How to achieve the goal of incorporating semiconductors into textiles to create smart fabrics

do you know? Your clothes can be woven from electronic equipment. Recently, researchers at the Massachusetts Institute of Technology have made major breakthroughs in wearable technology, successfully embedding high-speed optoelectronic semiconductor devices including light-emitting diodes (LEDs) and photodiodes into fibers, and woven into water-resistant flexible fabrics. Make a communication system from cloth.

This marks the goal of researchers to integrate semiconductors into textiles to create smart fabrics, while filling the gap in complex functional fabric technology in the textile manufacturing industry. Researchers predict that this fiber will grow exponentially in the coming decades.

This week, the research was published in Nature. The authors are Michael Rein, a graduate student at the Massachusetts Institute of Technology, a professor in the Department of Materials Science and Electronic Engineering at the Massachusetts Institute of Technology, Yoel Fink, CEO of the fabric company Advanced Functional Fabrics of America (AFFOA), and one from AFFOA, Inman Mills, The team of the Federal Institute of Technology in Lausanne and the Lincoln Laboratory.

The conventional manufacturing method of optical fiber is to fabricate an enlarged version of the optical fiber as a preform, and after heating and softening the preform, the obtained optical fiber is stretched under tension.

A key breakthrough in the manufacture of new fibers is the polymerization of a sand-sized luminescent semiconductor diode and a pair of very thin copper wires into a preform. During the heating and stretching of the fibers, the polymer preform is partially liquefied to form long fibers which are distributed along the axial center of the fiber and joined by copper wires.

The semiconductor device used in this process is composed of a light emitting diode (LED) and a photodiode. During the stretching process, the dimensions of the semiconductor and copper wires remain unchanged, and the fibers shrink around the two, and the resulting fiber is subjected to 10 washes to verify its practicability as a clothing material after being woven into a single piece of fabric.

Rein, the first author of the paper, said: "This new process opens up new ideas for fiber manufacturing. Instead of polymerizing all the materials together in liquid form, we are merging metal wires with granular components."

One advantage of the polymeric fiber material itself is its natural water repellency. To prove this, the team put some photoelectric detection fibers into the aquarium. A light outside the aquarium transmits the music to the water fiber in the form of an optical signal. The fiber in the aquarium converts the light pulse into an electrical pulse signal that is ultimately converted into music.

Although the principle of fiber manufacturing sounds simple, it is a long and difficult process to achieve quality and quantity of large-scale production. The method of increasing fiber productivity developed by AFFOA staff is ready to achieve industrial production of this fiber. At the same time, Inman Mills' Marty Ellis has developed a new technology that allows functional fibers to be made into fabrics from traditional large-scale textile machines.

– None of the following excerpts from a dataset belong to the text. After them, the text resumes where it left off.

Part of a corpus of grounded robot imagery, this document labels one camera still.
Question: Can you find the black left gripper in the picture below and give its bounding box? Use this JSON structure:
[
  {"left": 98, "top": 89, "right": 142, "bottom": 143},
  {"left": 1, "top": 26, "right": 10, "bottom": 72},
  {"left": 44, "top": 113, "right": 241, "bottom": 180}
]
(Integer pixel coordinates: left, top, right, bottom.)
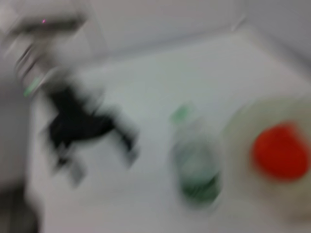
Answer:
[{"left": 40, "top": 83, "right": 142, "bottom": 189}]

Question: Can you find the clear green-label water bottle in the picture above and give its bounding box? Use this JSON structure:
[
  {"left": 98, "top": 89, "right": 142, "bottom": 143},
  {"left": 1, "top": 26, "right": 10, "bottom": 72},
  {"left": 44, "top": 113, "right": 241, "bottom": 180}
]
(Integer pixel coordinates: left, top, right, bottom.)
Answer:
[{"left": 168, "top": 103, "right": 225, "bottom": 208}]

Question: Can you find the orange fruit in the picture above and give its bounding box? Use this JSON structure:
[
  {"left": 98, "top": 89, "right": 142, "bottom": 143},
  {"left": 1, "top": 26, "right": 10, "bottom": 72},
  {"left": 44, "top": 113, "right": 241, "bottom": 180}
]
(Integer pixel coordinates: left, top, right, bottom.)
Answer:
[{"left": 250, "top": 123, "right": 311, "bottom": 182}]

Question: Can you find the clear green glass fruit plate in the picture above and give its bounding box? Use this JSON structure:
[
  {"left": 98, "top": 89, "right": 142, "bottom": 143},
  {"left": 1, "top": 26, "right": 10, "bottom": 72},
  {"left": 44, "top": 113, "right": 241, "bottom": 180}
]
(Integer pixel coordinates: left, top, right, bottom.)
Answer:
[{"left": 222, "top": 97, "right": 311, "bottom": 230}]

Fink said: "This paper provides a shortcut for incorporating semiconductor devices into fibers. We expect this fiber technology to grow at a rapid rate in the next few years. Today, we have been able to expand some of the basic functions of fabrics, including communications, lighting. , physiological monitoring, etc. In the next few years, fabrics will be able to provide more intelligent services."

Fink said that the initial commercial application of the technology will be communications and security-related products, and the first products will enter the market next year. This will be the first textile communication system. “We are promoting this technology to domestic manufacturers at an unprecedented speed and scale,” he said. “The process from laboratory research to commercialization is very fast. The key to realizing the rapid transformation of scientific research results is to go like AFFOA. Establish a "academic-industry-government" tripartite cooperation."

In addition to commercial applications, Fink said that the US Department of Defense, as a major supporter of AFFOA, is also exploring the use of flexible hardware fabrics in work uniforms.

The researchers also mentioned that in addition to the field of communication, these fibers also have important application value in the biomedical field. For example, a wristband that measures pulse or blood oxygen levels or a bandage that continuously monitors the wound healing process.